This week’s Japan inflation data should add to the BoJ’s confidence around achieving its 2% inflation target. Still, next week’s BoJ meeting is likely to see the central bank firmly on hold given tariff/trade uncertainty.
AUSTRALIA
The S&P Global flash April PMIs showed steady but moderate growth at the start of Q2 but strength was driven by the domestic economy though with global trade developments weighing on exports & confidence.
There are high correlations between NZ and Australian CPI data and given NZ’s Q1 has already been released, there are possibly trends that we can ascertain. Australia may see a pickup in goods inflation, while sticky services may moderate when its Q1 data prints on April 30.
If the actual election result comes in close to the polls, which are currently around the 2022 outcome, then Labor could hold its small majority in the House of Representatives but trends are unlikely to be uniform across seats and the risk of a minority government remains high.
NEW ZEALAND
NZ recorded its third merchandise trade surplus in four months in March at $970mn up from $392mn. Both export and import growth were robust. Trade is a bright spot in NZ’s struggling economy but with a 10% tariff on goods to the US and an escalating US-China trade war the outlook is highly uncertain.
SHORT TERM RATES
Rate expectations across the $-bloc have remained broadly unchanged through December 2025 over the past two holiday-affected weeks.
SOUTH KOREA
South Korean Q1 GDP printed under market expectations, with q/q at 0.2% versus 0.1% forecast, which was also the prior outcome.
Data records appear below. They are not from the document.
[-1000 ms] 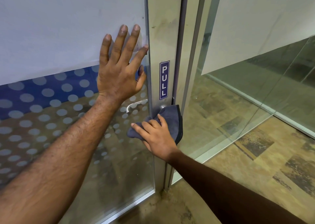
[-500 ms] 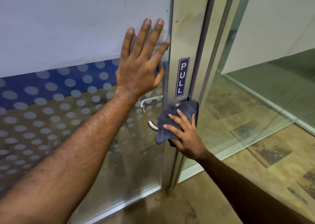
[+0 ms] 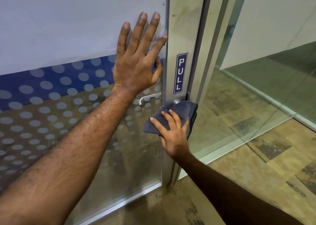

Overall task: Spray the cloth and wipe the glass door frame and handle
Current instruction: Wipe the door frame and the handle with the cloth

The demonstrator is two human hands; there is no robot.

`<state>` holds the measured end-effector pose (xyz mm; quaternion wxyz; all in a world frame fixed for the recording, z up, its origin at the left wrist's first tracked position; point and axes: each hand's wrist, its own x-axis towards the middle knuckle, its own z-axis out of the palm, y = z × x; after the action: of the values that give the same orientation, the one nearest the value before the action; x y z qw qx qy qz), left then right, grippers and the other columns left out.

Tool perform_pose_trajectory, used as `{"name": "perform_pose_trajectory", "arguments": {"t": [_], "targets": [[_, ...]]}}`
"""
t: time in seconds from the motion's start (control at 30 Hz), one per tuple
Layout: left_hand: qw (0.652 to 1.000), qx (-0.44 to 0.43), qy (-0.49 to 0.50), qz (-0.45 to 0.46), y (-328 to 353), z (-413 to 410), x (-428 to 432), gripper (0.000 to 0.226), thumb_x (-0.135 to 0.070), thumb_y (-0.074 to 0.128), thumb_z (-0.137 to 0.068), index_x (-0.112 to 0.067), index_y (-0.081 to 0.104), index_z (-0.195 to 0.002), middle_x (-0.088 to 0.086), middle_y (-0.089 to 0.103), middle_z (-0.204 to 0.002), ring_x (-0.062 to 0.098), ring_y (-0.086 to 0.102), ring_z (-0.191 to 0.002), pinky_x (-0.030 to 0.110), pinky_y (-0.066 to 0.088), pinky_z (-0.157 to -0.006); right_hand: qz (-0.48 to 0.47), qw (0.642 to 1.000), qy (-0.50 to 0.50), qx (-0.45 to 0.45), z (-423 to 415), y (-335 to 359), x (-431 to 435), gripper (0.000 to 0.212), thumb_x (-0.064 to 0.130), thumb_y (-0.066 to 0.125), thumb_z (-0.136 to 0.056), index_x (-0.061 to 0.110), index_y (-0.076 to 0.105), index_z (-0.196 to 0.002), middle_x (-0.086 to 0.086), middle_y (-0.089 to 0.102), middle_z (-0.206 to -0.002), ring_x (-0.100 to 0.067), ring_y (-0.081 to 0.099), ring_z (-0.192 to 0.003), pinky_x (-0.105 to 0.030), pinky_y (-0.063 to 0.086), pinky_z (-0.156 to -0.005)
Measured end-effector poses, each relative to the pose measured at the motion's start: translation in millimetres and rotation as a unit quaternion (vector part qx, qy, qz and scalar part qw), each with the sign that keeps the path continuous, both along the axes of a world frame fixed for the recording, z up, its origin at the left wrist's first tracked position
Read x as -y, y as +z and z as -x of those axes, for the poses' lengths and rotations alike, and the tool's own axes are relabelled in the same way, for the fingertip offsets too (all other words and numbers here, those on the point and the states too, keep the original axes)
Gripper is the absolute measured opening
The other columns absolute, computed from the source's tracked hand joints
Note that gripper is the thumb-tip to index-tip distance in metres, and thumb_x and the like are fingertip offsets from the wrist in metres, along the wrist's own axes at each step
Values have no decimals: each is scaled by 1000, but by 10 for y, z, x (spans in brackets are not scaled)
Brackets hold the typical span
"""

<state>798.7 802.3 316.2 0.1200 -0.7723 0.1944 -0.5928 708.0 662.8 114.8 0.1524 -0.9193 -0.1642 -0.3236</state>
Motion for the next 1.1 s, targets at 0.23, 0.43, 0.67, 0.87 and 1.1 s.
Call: {"name": "perform_pose_trajectory", "arguments": {"t": [0.23,0.43,0.67,0.87,1.1], "targets": [[1000,-15,8,3,-3,25,3,54,-39,50,-94,-24,53,-146,15,40,-158,38,38,-145,52,15,-117,45,993,106,11,-1,-116,502,72,-5,51,-83,32,44,-144,-19,39,-154,-38,23,-148,-63,43,-103],[1000,-16,6,0,-4,25,-16,56,-37,51,-92,-24,52,-146,15,40,-158,38,38,-145,54,19,-117,-40,996,76,-33,-21,-158,473,98,-19,59,-70,36,37,-149,-7,16,-165,-29,1,-155,-47,33,-111],[1000,-12,7,-3,-7,15,-25,58,-37,51,-92,-24,49,-148,16,41,-157,39,38,-144,52,14,-118,-147,987,32,-61,-56,-106,436,90,-22,54,-72,28,45,-147,-12,20,-164,-30,6,-154,-19,6,-122],[1000,-14,-2,-7,6,17,-29,56,-36,52,-91,-23,51,-146,16,41,-157,39,39,-144,52,13,-118,-207,976,-14,-70,-72,-47,436,83,-19,53,-76,28,48,-145,-6,25,-162,-28,20,-151,-25,16,-123],[1000,-25,-3,-7,12,48,-35,59,-35,52,-91,-23,48,-148,16,38,-159,39,36,-146,54,14,-119,-548,820,17,-164,-31,164,360,59,-19,48,-88,5,48,-142,-16,55,-140,-27,53,-130,-43,39,-115]]}}
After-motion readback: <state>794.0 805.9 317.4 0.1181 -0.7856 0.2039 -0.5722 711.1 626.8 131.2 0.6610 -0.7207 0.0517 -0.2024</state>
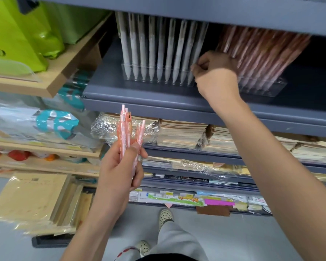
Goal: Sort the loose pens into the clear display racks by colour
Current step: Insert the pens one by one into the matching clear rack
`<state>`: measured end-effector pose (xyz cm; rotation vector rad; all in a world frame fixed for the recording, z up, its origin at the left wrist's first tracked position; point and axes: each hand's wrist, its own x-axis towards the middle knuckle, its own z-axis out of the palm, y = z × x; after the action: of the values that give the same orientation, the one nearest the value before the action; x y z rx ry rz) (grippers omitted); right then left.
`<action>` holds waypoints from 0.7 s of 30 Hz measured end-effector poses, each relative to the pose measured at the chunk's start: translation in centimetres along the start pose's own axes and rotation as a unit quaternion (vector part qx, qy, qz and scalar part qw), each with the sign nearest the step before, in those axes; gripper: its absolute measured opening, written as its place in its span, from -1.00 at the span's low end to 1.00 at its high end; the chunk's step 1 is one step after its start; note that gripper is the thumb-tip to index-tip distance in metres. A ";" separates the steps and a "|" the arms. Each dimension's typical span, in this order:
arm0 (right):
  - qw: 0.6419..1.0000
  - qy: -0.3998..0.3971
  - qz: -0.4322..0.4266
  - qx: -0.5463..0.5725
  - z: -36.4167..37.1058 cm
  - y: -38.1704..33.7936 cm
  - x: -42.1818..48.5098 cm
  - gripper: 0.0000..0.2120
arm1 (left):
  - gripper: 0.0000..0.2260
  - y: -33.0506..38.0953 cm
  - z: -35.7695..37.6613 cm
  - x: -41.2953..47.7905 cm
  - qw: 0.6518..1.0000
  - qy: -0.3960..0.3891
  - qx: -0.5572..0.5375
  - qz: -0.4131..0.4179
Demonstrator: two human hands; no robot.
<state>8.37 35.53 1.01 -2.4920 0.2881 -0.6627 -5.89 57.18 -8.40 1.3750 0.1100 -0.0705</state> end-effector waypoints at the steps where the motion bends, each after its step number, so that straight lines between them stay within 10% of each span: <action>1: 1.000 -0.004 -0.001 0.007 0.0 0.1 -0.1 -0.83 | -0.78 0.1 0.0 0.0 1.000 0.000 -0.001 0.000; 11: 0.982 -0.008 0.012 0.191 -2.0 1.4 -3.3 -0.89 | -0.76 0.8 1.6 -0.4 0.998 -0.057 0.005 0.032; 17: 0.899 -0.317 -0.010 0.302 -6.0 2.9 -9.5 -0.85 | -0.87 0.5 4.8 -0.6 0.993 -0.111 -0.005 0.038; 21: 0.875 -0.342 0.024 0.341 -7.9 6.0 -9.8 -0.88 | -0.87 0.5 8.2 -0.9 0.987 -0.155 0.004 0.037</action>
<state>-4.50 30.23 -0.39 -1.8554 -0.1403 0.1654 -6.40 49.22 -6.22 1.3587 -0.2020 -0.2225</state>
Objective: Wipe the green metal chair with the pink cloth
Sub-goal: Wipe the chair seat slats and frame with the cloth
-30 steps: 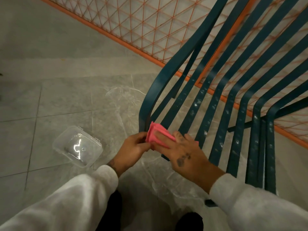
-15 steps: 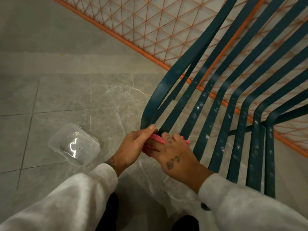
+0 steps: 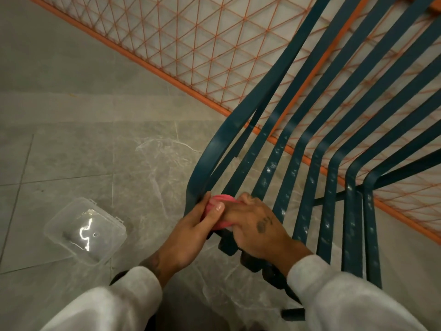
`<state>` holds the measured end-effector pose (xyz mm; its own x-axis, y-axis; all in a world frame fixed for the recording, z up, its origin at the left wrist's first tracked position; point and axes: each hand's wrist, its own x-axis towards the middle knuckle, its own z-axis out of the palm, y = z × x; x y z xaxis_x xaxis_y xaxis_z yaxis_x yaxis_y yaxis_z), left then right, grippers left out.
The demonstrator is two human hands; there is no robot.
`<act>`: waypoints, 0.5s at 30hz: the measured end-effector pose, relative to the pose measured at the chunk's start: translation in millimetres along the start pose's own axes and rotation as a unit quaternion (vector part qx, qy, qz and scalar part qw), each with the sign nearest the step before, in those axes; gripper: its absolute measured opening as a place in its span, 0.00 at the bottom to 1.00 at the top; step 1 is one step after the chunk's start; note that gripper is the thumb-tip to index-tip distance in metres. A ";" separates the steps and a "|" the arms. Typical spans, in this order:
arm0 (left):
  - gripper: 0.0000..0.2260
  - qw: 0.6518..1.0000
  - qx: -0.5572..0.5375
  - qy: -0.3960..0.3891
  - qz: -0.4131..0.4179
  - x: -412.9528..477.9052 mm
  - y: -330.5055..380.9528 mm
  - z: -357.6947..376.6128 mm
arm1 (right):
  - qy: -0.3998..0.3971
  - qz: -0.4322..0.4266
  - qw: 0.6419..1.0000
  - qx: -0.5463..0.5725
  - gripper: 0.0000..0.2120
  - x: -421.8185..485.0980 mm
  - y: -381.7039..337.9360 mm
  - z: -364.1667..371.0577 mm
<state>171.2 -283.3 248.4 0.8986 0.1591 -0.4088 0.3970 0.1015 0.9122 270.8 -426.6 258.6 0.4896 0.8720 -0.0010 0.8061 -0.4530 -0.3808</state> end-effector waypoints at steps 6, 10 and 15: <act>0.16 0.996 0.073 -0.016 0.048 0.1 18.5 9.2 | 0.038 0.080 0.996 -0.005 0.25 12.2 18.7 -0.7; 0.24 0.980 0.176 0.031 0.086 4.5 16.7 15.4 | 0.041 0.127 0.985 0.110 0.25 13.5 19.6 3.6; 0.22 0.949 0.288 0.104 0.074 19.4 28.0 28.4 | 0.097 0.200 0.954 0.199 0.24 11.7 18.4 -20.3</act>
<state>205.1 -305.3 266.8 0.9199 0.3264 -0.2175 0.3598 -0.4814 0.7993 298.1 -428.5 270.4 0.8153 0.5756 -0.0632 0.3705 -0.6024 -0.7070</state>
The y/y print was -0.1%, below the consensus forecast of flat (prior was +1.2%). This was the first q/q decline since Q2 of last year. For y/y, it was the first decline since the end of 2020. The BoK has recently noted the economic outlook had deteriorated.
Earlier the consumer sentiment reading for April printed. It nudged up to 93.8 from 93.4. We are up from late 2024 lows sub 90.0 for the index, but for much of the prior 12 months we were above 100, so consumer confidence is still to return to these levels.
South Korea's first 20 days exports declined in April 5.2% YoY, data from the Korea Customs Service showed. This was the largest decline since February 2024.
ASIA
Bank Indonesia left rates unchanged at 5.75% as was widely expected as IDR stability remains its focus but it did retain its easing bias.
Indonesia’s March trade surplus widened to $4.33bn, highest since November, from $3.117bn. Q1 export growth outpaced imports. The data are too early to show any impact from the US’ tariffs.